START DATA EXTRACT

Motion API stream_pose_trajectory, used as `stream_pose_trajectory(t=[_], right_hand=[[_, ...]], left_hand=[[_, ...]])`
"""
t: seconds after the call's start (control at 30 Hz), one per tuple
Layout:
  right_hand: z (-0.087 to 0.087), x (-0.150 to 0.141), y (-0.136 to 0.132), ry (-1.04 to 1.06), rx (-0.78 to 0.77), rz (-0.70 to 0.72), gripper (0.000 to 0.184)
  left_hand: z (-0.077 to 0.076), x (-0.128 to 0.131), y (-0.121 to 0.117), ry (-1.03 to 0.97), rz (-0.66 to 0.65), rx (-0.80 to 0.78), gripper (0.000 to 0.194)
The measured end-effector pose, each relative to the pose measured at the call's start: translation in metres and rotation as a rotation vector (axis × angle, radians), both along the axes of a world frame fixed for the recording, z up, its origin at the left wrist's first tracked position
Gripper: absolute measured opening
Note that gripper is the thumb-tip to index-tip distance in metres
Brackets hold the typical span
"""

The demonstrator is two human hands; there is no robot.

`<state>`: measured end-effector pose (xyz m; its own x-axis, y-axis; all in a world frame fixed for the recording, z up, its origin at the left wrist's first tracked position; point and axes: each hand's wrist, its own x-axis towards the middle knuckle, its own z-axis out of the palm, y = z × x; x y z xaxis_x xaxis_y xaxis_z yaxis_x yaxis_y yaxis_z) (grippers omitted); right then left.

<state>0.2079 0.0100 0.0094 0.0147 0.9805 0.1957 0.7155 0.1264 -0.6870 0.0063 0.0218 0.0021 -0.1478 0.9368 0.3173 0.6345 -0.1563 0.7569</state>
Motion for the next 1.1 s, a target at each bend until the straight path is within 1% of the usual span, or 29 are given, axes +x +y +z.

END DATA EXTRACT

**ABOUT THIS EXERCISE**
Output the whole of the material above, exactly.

**SOLUTION FOR THIS PROBLEM**
Motion API stream_pose_trajectory, used as `stream_pose_trajectory(t=[_], right_hand=[[_, ...]], left_hand=[[_, ...]])`
"""
t: seconds after the call's start (control at 30 Hz), one per tuple
Layout:
  right_hand: z (-0.087 to 0.087), x (-0.150 to 0.141), y (-0.136 to 0.132), ry (-1.04 to 1.06), rx (-0.78 to 0.77), rz (-0.70 to 0.72), gripper (0.000 to 0.184)
  left_hand: z (-0.077 to 0.076), x (-0.128 to 0.131), y (-0.121 to 0.117), ry (-1.03 to 0.97), rz (-0.66 to 0.65), rx (-0.80 to 0.78), gripper (0.000 to 0.194)
The measured end-effector pose, each relative to the pose measured at the call's start: translation in metres and rotation as a rotation vector (axis × angle, radians), both along the axes of a world frame fixed for the recording, z up, its origin at the left wrist's first tracked position
Gripper: absolute measured opening
Note that gripper is the thumb-tip to index-tip distance in metres
Brackets hold the typical span
"""

The demonstrator is two human hands; there is no robot.

`<state>`: measured end-effector pose (xyz m; its own x-axis, y-axis; all in a world frame fixed for the recording, z up, its origin at the left wrist's first tracked position; point and axes: each hand's wrist, its own x-axis towards the middle knuckle, its own z-axis out of the palm, y = z × x; x y z xaxis_x xaxis_y xaxis_z yaxis_x yaxis_y yaxis_z) (grippers omitted); right then left.

<state>0.2079 0.0100 0.0094 0.0147 0.9805 0.1957 0.7155 0.1264 -0.6870 0.0063 0.0218 0.0021 -0.1478 0.9368 0.3173 0.6345 -0.1563 0.7569</state>
Motion for the next 1.1 s, a target at each bend until the straight path is within 1% of the usual span, or 29 are given, axes +x +y +z.

This exercise requires no further output.